Hugh Jackman has had his fair share of films people always enjoy. The Prestige (2006) and Prisoners (2013) are of a couple that Jackman is well respected for. With this, Jackman has had a steady career of being cast in various films. By far the one everyone will remember him for though is his portrayal of Logan AKA Wolverine from X-Men (2000) and the numerous sequels and spin-offs that came after. There have only been a handful of features that Jackman probably thinks people shouldn't bother seeing. By now one of his highest choices would probably be Movie 43 (2013), which received extremely negative reviews. Before this though, Jackman was in another film that isn't exactly high end either. For that case it belongs to this film, an action fantasy movie that is cluttered with several things that make it a bore to sit through. It isn't the absolute worst but it gets very tiresome over time. There just needed to be less of what was present and perhaps it might've felt smoother.
|"Come on man, this wasn't that bad a film"|
Picking up where the animated prequel left off after chasing Mr. Hyde, Gabriel Van Helsing (Hugh Jackman) is assigned to go after Count Dracula (Richard Roxburgh) who’s after an ancient family bloodline lead by Anna Valerious (Kate Beckinsale). Turns out Drac wants the secret of life created in Frankenstein's monster (Shuler Hensley). After the financial success of The Mummy Returns (2001), Stephen Sommers came back for this project as the writer/director. This is probably where most of the problem lies. After the waves he made with his mummy franchise, Sommers just went on auto pilot, making action fantasy spectacles that became less and less engaging. Looking back I know my review to G.I. Joe: The Rise of Cobra (2009) needs a re-adjustment because after watching this, the same tropes are fairly much the same in there too.

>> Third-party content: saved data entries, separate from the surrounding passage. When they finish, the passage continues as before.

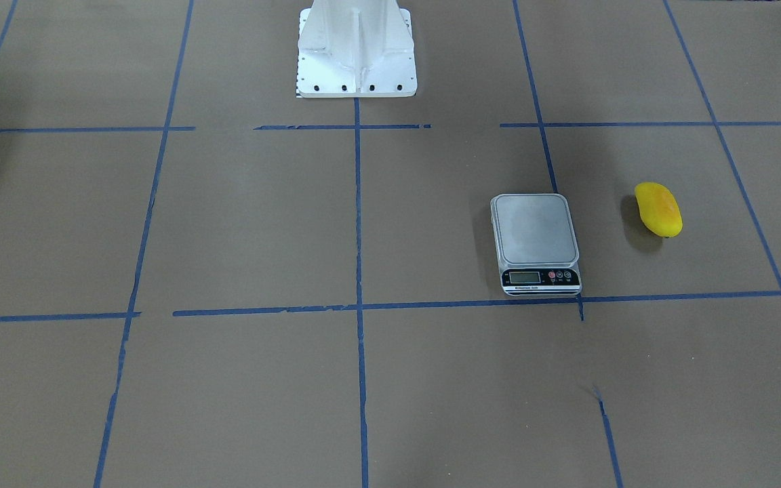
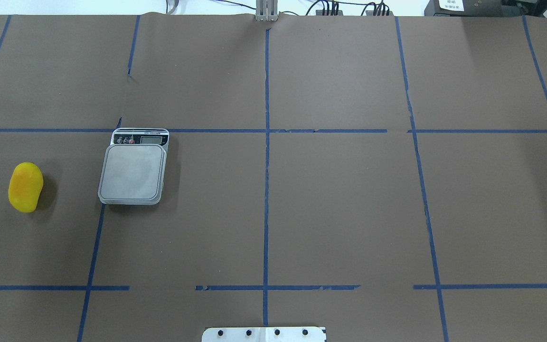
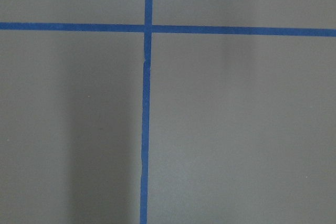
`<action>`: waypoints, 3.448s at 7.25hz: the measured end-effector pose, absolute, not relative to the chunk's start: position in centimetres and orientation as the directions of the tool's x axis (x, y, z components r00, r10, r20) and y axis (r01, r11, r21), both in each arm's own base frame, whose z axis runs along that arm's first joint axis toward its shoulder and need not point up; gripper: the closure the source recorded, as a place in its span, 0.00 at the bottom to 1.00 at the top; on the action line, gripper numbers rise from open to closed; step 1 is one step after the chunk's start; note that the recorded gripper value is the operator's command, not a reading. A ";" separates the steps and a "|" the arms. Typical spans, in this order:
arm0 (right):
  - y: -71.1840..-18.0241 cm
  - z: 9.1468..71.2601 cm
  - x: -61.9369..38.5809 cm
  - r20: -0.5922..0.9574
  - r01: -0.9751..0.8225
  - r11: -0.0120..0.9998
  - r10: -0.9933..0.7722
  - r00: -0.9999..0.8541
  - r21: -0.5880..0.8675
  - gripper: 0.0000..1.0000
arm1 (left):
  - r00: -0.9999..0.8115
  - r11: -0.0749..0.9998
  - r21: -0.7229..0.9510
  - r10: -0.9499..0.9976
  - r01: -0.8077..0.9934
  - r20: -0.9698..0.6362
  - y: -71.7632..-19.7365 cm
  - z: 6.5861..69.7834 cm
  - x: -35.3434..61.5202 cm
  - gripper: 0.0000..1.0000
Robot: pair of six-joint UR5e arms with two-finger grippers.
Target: Weigh mango
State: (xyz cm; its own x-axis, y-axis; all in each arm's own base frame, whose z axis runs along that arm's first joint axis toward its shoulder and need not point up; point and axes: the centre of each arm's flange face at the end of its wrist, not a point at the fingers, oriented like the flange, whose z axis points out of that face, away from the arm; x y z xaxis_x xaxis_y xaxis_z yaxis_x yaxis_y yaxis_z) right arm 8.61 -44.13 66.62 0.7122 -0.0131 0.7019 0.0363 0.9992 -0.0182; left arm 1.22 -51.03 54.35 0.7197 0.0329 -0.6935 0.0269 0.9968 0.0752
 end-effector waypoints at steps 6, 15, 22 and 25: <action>-44.1 66.6 8.6 0.702 0.036 0.999 -0.013 0.712 -0.018 0.00 | 0.649 0.996 0.015 -0.045 0.086 -0.760 -48.3 56.6 18.0 0.00; -44.1 66.6 8.6 0.702 0.036 0.999 -0.013 0.712 -0.018 0.00 | 0.677 1.000 -0.013 0.001 -0.016 -0.736 -45.5 59.6 24.6 1.00; -44.1 66.6 8.6 0.702 0.036 0.999 -0.013 0.712 -0.018 0.00 | 0.685 0.999 -0.036 -0.024 -0.004 -0.729 -47.8 43.9 18.8 1.00; -44.1 66.6 8.6 0.702 0.036 0.999 -0.014 0.712 -0.018 0.00 | 0.666 0.993 -0.112 -0.105 0.033 -0.739 -51.8 35.6 25.4 1.00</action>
State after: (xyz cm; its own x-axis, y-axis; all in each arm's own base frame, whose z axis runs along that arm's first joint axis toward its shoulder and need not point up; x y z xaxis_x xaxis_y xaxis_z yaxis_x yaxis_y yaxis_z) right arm 8.60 -44.14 66.61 0.7122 -0.0136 0.7019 0.0364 0.9992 -0.0176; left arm 25.39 -51.80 35.64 0.6658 -0.1050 -0.7387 0.0329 0.9932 -0.1115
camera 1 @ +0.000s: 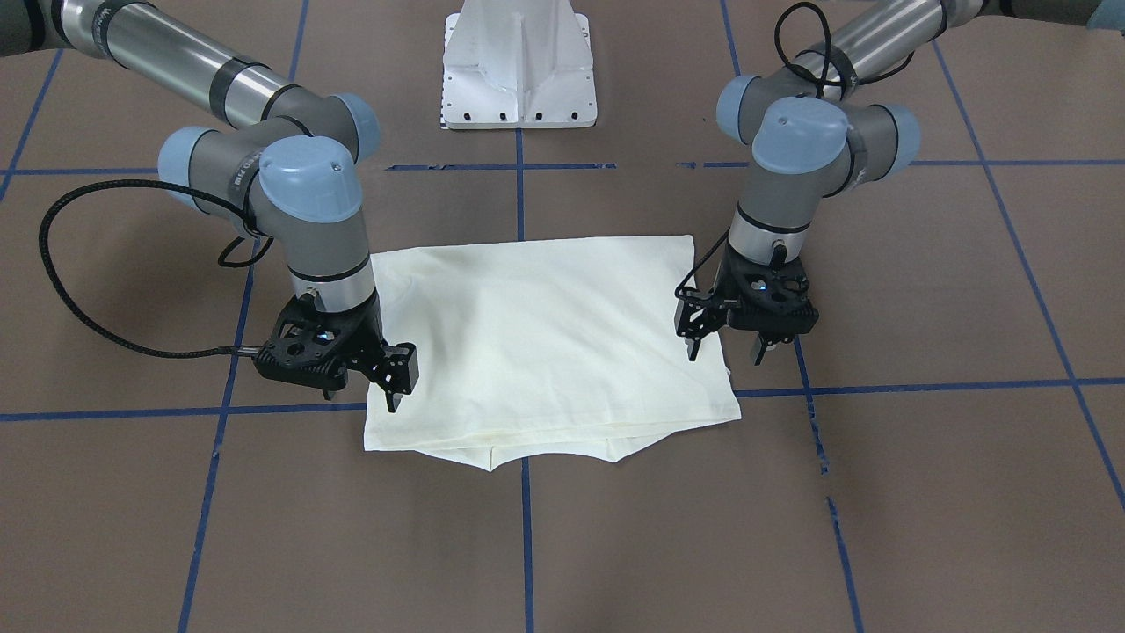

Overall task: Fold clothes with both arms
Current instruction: 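Release the hem and raise both grippers away from the folded shirt, then lower the left gripper to the shirt edge nearest it and grasp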

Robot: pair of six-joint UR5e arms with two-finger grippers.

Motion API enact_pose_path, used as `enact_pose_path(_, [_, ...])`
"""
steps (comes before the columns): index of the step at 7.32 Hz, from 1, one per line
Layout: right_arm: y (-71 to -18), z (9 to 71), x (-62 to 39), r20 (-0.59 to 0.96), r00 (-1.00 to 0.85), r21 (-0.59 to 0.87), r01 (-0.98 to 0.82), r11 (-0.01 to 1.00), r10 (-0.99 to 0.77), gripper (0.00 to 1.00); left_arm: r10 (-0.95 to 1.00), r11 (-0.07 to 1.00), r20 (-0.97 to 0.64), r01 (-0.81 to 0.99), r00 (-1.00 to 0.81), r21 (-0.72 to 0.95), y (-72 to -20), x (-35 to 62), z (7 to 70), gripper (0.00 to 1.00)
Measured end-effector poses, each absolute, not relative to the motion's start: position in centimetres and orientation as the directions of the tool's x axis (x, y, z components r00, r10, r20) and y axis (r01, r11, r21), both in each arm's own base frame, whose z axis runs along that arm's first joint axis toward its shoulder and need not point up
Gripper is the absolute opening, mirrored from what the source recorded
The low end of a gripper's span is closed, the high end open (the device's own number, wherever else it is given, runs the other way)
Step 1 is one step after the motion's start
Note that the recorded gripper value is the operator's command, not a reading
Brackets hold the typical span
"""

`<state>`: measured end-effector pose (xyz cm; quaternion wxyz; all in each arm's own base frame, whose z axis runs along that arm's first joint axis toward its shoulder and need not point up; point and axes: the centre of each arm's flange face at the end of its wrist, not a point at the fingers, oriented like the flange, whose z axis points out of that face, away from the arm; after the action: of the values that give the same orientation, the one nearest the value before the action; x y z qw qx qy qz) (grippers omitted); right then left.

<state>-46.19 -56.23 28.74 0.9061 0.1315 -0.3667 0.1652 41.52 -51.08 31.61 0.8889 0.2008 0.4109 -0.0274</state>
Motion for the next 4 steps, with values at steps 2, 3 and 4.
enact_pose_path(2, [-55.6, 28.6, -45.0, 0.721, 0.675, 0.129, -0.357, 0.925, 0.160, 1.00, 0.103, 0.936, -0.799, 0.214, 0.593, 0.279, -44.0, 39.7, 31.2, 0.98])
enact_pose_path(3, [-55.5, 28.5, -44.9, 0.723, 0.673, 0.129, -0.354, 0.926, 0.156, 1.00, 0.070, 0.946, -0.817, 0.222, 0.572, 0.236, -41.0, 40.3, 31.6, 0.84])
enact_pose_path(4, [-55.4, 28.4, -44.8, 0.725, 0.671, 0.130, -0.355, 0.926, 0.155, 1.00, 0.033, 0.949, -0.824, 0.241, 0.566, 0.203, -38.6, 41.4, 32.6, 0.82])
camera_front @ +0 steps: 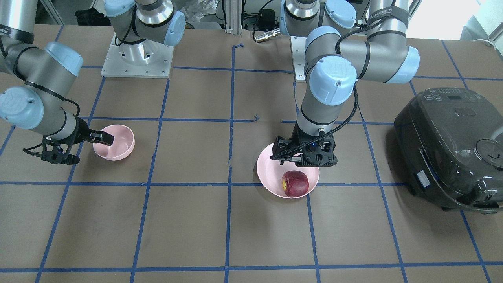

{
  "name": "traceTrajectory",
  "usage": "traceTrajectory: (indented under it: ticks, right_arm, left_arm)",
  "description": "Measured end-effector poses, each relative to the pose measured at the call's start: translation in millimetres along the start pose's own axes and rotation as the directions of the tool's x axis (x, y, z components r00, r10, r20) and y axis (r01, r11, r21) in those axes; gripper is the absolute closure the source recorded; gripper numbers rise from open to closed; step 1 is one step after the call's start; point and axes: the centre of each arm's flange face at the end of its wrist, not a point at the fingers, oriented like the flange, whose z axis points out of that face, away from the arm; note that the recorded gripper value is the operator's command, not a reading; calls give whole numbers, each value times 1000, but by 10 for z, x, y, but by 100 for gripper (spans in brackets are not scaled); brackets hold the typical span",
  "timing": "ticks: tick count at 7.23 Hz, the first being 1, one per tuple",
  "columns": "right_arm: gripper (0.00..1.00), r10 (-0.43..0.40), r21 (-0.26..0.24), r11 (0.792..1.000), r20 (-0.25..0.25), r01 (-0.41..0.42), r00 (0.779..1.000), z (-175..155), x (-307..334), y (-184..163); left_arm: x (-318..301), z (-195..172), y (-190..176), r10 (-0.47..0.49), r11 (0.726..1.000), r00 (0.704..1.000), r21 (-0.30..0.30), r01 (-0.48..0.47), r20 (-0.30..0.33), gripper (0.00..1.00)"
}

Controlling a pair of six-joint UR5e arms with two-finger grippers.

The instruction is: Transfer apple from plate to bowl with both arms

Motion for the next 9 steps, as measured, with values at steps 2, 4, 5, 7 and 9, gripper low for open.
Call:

All the plots to the writing (whether main or sub) contain numerous genre clichés that are tired and simply uninteresting.
Before the leads even physically meet it is foreshadowed that Van Helsing will fall for Anna. That's no spoiler, it's plainly obvious. Even the plot itself is overused. Why must every movie that involves Frankenstein's monster have it be "the key" to whatever the villain is planning? There's also unexplained mythology about several parts to the plot. Dracula’s weakness and Van Helsing's backstory largely are just hinted at. Other than that there's no in-depth look; so why even bother? Another problem is pacing. This movie is over 2 hours long and felt painfully slow, as if there wasn't even a script to begin with. Plus, the plot dealing with Frankenstein's monster isn't introduced until around the halfway point. I, Frankenstein (2014) had the same overall plot, was a half an hour shorter and managed to make the viewing experience feel somewhat more enjoyable because of its trimmed running time. Here it just feels like a slow treck through action scene after action scene.
The last issue to this creature feature is the cast. Jackman and Beckinsale are probably the only two who play it straight. Jackman was the better half more because he has better quips for certain situations. Other than these two people, every other actor is hammy beyond belief. It's one thing if a single actor hams it up more than everyone else, but when the whole cast is being over the top, it just feels overly dramatic and in the most silliest of ways. Carl (David Wenham), Van Helsing's assistant is nothing more than a sidekick. Will Kemp is useless as Anna's brother. Kevin J. O'Connor as Igor (who looks like he has John Hurt's makeup from The Elephant Man (1980)) is wasted because it's shown he has opinions,...but that’s ignored. Shuler Hensley as Frankenstein's monster is cool looking but does a lot of screaming. The same goes for Richard Roxburgh as Dracula. He by far chews the most scenery; MORE than Richard Grant from Rocky V (1990). It's ridiculous.
These are the positives to the film and they do make the viewing better but still not decent enough. Robbe Coltrane voicing Mr. Hyde was nice hearing again. The action, although too abundant, was mostly entertaining. Even though by today's standards compared to 2004, even the CGI looked fairly good. This goes for the action sequences or the slower moving shots. The cinematography shot by Allen Daviau looks adequate too. Daviau was also the DP for E.T. the Extra-Terrestrial (1982), Twilight Zone: The Movie (1983) and Empire of the Sun (1987). Composing the film score to this action fantasy movie was Alan Silvestri. Turns out for this score, Silvestri does not stick to his usual sound. Here he incorporates some synth into his motifs. He also arranged multiple themes for various characters and scene locations. Now if only his full score would be released, that'd be nice. If you can ignore all the bad things mentioned before you might enjoy this movie.
Action junkies and Hugh Jackman fans would probably get the most benefit from this film. It isn't terrible but it has enough issues, with its painful pacing, overzealous actors and foggy writing. The action, music and visuals are good but that's what most Stephen Sommers' films have in them. It's rather boring at times.